- IATA: HOD; ICAO: OYHD;

Summary
- Airport type: Public / Military
- Serves: Al Hudaydah
- Location: Al Hudaydah, Yemen
- Elevation AMSL: 12 m / 41 ft
- Coordinates: 14°45′10.8″N 042°58′34.81″E﻿ / ﻿14.753000°N 42.9763361°E

Map
- HOD Location of airport in Yemen

Runways
| Direction | Length |  | Surface |
| m | ft |
| 03/21 | 3,000 | 9,843 | Asphalt |

= Hodeidah International Airport =

Airport in Yemen

Hodeidah International Airport is an airport in Hodeida, Yemen .

==Airlines and destinations==
As of 2021, there are no longer any scheduled services at the airport after Yemenia suspended all routes in 2015 due to the ongoing regional conflict. Previously, the airline served a handful of domestic and international destinations.

==Military usage==
The base is home to Al Hudaydah Air Base which is home to the Al Hudaydah Air Brigade which consists of 6 Squadron and a detachment from 128 Squadron.

==Yemeni civil war and Gaza war==

The airport was heavily involved in the conflict and was the scene of the Battle of Al Hudaydah. The Saudi-led coalition moved to capture the airport on 13 June 2018 on the first day of the battle. The airport was partially captured by coalition forces in June 2018, though Houthi forces still held onto part of the complex.

=== Airstrikes ===
On June 7, 2024, British and US forces have carried out 4 airstrikes on the Hodeidah Airport and other locations in Yemen, targeting Houthi assets during Gaza war.

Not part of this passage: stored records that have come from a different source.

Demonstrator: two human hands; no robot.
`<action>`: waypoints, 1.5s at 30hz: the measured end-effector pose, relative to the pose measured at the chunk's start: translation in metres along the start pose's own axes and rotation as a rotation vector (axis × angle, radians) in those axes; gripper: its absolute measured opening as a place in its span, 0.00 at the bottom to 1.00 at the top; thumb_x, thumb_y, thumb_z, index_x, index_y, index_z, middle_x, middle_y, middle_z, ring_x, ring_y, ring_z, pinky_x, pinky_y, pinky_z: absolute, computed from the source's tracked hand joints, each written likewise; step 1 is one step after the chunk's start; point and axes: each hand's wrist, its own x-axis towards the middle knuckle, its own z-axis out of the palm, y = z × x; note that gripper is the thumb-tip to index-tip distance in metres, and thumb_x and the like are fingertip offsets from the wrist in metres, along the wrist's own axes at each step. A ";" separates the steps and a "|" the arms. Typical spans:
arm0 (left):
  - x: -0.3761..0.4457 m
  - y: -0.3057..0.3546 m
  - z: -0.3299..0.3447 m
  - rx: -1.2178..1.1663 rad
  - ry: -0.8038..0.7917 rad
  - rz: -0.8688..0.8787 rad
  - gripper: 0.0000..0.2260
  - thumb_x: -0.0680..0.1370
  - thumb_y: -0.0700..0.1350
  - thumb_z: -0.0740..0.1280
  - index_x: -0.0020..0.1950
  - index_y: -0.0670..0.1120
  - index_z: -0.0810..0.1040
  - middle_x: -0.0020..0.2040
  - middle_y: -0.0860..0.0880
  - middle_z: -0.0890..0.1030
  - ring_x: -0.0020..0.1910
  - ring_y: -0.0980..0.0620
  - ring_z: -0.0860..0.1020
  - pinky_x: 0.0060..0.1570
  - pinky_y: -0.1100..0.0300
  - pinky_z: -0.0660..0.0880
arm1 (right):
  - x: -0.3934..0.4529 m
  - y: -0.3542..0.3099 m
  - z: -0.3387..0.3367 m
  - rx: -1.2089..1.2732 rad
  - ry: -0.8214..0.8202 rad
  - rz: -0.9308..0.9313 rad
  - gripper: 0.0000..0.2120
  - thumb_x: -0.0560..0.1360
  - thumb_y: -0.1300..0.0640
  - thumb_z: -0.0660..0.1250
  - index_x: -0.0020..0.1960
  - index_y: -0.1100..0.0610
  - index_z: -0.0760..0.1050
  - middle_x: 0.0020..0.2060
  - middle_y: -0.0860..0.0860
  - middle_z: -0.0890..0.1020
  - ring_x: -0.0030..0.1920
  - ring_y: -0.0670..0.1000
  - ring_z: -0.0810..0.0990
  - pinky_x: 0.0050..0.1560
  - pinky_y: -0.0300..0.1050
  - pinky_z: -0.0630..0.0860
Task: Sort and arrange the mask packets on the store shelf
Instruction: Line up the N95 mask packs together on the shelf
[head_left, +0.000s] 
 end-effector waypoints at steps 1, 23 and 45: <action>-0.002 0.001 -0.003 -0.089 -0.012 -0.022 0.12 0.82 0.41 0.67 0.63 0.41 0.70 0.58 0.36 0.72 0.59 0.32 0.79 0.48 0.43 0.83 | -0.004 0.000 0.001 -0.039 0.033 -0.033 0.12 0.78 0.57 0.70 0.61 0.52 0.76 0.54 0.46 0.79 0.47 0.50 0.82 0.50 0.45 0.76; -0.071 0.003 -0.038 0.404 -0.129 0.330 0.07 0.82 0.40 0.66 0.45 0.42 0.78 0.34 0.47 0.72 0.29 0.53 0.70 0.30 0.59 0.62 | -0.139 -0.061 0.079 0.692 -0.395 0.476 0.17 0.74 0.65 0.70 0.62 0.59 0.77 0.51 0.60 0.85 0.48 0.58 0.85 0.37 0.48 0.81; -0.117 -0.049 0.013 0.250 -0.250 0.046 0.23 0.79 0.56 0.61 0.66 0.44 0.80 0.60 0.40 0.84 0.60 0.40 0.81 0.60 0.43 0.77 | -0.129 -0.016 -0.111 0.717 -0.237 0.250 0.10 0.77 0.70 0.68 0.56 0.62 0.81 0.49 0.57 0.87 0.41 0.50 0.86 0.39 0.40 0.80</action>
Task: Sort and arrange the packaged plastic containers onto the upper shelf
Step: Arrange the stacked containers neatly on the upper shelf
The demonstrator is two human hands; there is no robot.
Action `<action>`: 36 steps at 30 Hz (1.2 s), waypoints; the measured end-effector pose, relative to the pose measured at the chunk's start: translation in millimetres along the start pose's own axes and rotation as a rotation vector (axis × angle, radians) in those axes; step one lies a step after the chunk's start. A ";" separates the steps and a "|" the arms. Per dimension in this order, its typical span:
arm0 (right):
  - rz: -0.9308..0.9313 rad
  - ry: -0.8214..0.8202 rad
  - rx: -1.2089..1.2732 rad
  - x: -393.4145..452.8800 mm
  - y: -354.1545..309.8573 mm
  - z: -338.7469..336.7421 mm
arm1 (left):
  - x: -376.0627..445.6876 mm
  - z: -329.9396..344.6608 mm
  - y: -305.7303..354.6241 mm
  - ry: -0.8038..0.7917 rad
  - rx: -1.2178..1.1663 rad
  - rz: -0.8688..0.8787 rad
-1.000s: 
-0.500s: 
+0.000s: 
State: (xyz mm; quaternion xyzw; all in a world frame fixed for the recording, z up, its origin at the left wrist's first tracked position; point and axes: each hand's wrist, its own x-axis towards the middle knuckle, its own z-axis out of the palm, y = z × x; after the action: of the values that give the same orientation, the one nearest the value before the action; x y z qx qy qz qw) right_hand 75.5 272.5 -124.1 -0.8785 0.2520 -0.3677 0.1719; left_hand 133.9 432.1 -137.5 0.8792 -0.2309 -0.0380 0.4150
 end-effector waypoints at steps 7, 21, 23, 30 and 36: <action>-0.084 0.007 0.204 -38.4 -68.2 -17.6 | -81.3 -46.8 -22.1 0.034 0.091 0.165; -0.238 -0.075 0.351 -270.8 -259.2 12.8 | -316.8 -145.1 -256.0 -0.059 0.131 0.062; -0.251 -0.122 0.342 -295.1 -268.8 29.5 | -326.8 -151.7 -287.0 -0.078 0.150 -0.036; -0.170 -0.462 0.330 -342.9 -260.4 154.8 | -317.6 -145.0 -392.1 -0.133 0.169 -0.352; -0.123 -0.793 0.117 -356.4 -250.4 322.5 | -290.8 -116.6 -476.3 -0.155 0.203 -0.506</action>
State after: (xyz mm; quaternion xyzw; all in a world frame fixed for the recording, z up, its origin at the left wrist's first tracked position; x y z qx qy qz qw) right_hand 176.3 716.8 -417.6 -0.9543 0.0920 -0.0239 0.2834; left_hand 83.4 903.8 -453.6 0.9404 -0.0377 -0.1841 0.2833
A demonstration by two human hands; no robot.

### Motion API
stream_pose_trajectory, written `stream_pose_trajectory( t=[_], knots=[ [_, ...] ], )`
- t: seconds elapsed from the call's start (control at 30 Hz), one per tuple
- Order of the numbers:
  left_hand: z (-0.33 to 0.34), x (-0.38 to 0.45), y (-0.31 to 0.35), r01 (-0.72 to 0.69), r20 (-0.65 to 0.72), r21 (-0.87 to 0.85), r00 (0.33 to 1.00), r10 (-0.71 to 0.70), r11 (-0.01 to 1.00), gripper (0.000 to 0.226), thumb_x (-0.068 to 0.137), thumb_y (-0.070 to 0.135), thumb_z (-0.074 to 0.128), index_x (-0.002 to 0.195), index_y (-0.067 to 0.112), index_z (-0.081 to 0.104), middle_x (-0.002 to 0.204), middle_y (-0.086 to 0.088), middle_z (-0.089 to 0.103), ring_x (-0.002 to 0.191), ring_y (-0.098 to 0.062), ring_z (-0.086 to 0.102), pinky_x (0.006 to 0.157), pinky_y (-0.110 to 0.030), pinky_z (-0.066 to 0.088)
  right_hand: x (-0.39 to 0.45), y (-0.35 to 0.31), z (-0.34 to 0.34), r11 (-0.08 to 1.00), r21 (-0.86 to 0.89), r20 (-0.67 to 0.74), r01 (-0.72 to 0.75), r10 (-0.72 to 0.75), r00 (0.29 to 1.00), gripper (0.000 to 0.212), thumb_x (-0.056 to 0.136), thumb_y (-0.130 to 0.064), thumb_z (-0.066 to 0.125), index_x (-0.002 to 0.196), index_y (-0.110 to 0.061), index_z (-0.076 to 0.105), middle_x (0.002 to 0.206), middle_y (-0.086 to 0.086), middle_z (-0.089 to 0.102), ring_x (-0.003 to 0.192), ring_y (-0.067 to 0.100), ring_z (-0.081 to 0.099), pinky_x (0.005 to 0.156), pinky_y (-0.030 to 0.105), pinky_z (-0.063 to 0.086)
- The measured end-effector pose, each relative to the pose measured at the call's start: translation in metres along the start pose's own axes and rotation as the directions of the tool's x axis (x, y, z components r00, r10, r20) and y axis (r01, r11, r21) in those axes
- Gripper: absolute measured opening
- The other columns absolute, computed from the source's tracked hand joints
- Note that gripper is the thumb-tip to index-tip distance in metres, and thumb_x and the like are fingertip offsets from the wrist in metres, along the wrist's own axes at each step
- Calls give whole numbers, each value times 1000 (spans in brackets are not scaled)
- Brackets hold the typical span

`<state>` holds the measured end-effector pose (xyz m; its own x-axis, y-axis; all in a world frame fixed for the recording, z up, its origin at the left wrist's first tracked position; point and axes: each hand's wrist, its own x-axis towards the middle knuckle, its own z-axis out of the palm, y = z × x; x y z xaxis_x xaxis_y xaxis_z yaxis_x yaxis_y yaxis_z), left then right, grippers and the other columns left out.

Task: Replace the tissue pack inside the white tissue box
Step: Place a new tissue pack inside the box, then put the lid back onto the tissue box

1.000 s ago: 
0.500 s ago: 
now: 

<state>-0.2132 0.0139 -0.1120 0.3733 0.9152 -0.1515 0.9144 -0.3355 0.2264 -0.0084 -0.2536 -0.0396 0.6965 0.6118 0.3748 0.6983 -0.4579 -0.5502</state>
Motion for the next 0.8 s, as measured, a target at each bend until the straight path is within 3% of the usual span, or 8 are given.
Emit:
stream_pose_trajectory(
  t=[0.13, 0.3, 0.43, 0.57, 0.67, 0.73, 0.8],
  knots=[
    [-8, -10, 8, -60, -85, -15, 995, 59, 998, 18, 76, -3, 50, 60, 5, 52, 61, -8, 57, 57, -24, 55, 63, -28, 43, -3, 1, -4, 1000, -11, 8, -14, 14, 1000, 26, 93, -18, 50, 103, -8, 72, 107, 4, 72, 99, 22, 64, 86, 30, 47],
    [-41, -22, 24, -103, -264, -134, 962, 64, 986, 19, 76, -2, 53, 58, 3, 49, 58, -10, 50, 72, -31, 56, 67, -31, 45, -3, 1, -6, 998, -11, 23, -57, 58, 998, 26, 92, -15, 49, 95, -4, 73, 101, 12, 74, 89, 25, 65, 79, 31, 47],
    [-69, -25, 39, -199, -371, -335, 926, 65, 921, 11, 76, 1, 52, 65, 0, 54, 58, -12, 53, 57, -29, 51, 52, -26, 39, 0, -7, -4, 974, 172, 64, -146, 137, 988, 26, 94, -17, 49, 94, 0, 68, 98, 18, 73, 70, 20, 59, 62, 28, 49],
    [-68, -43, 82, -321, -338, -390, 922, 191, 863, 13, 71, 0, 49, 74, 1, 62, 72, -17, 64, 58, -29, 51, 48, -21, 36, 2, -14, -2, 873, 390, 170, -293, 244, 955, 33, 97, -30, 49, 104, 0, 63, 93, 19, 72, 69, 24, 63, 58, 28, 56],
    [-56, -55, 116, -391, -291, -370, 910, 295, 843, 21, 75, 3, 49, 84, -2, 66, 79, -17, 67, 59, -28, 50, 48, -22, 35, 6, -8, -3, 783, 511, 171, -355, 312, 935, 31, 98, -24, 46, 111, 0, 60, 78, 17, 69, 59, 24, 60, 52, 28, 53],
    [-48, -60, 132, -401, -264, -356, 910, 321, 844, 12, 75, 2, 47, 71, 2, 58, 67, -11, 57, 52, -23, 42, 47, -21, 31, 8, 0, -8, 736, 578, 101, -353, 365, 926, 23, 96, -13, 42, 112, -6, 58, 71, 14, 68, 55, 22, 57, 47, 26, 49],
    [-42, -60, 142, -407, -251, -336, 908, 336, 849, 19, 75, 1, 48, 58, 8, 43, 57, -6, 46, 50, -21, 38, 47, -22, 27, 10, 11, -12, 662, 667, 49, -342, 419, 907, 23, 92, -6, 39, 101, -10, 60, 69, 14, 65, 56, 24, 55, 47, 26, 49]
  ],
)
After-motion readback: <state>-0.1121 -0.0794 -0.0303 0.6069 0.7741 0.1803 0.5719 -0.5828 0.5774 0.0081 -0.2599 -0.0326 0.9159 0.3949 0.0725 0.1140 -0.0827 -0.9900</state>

On June 18, 2024, British and US forces have carried out airstrikes on the Hodeidah airport again and also attacked Kamaran Island.

On July 18, 2024, British and US air forces have carried out 3 airstrikes on the airport. They have also previously airstruck the airport on July 12.

On March 22, 2025, US naval forces carried out 3 airstrikes on the Hodeidah Airport and 5 other strikes on the city of Marib. No casualties or damages were reported.

On May 6, 2025, Israeli forces carried out airstrikes on Hodeidah airport in retaliation for the Houthis firing a missile at Ben Gurion Airport. The strikes killed 3 and injured 30. The Israeli military said that it had fully destroyed the airport. After the attack the Houthis shut down the area around the airport.